Figure 3. Models showing different conformations of the loop
region in domain III. a, Overall view illustrating three
different conformations of a loop consisting of residues
357−364 located near the active site. The green model
represents the structure of the 3'5'ADP complex showing an
ordered loop in a closed conformation. A structure of the 30 kDa
fragment of E. coli DNA topoisomerase I^10, which contains an
ordered loop, is shown in red. The loop in this model of the 30
kDa fragment is in an open conformation. The structure of the
5'pTTT complex is in blue. The loop is mostly disordered in the
5'pTTT model although two ordered residues (Glu 363 and Ala 364)

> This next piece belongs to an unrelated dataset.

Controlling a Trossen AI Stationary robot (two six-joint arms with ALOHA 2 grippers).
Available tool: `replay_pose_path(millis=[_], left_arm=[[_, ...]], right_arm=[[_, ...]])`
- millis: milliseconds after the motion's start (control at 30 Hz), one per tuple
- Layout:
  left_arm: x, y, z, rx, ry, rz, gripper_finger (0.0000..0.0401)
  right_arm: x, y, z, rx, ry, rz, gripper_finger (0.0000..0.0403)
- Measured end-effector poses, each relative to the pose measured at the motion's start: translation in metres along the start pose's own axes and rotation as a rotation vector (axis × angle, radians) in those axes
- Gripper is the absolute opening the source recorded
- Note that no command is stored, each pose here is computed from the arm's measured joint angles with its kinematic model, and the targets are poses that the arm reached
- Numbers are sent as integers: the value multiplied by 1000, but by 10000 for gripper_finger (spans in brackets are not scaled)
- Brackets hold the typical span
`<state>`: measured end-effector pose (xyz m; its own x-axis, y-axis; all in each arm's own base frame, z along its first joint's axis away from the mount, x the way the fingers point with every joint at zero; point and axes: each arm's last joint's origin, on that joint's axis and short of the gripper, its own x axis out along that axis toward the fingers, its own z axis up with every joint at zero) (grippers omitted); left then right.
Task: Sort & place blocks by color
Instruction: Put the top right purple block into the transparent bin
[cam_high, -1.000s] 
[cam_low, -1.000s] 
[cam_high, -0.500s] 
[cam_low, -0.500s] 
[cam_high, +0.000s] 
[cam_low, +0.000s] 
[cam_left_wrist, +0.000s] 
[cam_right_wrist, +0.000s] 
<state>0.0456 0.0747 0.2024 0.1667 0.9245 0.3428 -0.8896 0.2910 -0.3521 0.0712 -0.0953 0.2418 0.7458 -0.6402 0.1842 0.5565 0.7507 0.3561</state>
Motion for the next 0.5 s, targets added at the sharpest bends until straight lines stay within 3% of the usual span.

can be seen. This structure of this loop seems to be in between
the open and the closed conformations. The structures of domain
III from all three models were superimposed in this panel. b, A
stereo closeup view of the loop region. The model of the 5'pTTT
complex is in blue, the 3'5'ADP model is in green, and the 30
kDa fragment is colored red. The different orientations of His
365 with respect to the nucleotide in site I can be seen. In the
open conformation, represented by the structure of the 30 kDa
fragment, His 365 points towards the nucleotide in site I. In
the closed conformation depicted by the 3'5'ADP model, His 365
points away from the nucleotide. In the model of the 5'pTTT
complex, His 365 is directed towards the nucleotide. Drawings
were prepared using MOLSCRIPT^30.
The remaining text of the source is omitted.